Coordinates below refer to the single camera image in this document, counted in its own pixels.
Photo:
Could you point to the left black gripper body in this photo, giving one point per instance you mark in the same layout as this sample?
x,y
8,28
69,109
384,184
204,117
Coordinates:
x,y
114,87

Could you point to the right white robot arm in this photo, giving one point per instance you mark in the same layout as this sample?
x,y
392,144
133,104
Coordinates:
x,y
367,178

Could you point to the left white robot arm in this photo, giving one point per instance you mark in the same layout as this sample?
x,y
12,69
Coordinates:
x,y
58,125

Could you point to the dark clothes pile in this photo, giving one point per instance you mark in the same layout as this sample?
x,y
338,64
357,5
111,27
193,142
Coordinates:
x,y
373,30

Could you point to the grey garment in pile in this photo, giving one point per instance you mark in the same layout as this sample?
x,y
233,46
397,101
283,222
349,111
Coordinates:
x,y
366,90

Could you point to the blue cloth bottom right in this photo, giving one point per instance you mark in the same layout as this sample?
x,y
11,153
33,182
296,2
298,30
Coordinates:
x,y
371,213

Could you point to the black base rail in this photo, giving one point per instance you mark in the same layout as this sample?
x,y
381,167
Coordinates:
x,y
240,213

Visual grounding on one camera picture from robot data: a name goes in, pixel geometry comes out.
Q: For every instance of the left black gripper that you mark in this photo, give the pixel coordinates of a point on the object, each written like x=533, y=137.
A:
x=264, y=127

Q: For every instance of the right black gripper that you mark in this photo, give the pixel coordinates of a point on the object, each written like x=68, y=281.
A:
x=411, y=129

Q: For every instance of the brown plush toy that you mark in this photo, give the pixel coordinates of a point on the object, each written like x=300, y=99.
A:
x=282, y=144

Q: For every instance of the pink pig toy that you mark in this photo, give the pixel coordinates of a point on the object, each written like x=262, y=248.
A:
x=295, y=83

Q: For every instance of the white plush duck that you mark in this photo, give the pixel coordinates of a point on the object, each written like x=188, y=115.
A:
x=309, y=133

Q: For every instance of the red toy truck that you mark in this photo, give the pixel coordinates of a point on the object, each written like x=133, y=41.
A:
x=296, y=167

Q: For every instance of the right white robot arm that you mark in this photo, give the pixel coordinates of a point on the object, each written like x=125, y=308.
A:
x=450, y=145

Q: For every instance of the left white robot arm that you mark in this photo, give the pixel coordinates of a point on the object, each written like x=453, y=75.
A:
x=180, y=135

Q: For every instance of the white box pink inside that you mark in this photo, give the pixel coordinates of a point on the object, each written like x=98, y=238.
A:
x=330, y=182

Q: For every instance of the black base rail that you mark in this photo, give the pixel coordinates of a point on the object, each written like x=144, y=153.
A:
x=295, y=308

━━━━━━

EXERCISE → Within the material above, find the lines that contain the word "rail"; copy them.

WRITTEN ANSWER →
Could you point to the black base rail in this photo, giving one point per instance you mark in the same layout as this sample?
Q: For every instance of the black base rail that you mark in this photo, give the pixel coordinates of a point on the object, each written like x=144, y=153.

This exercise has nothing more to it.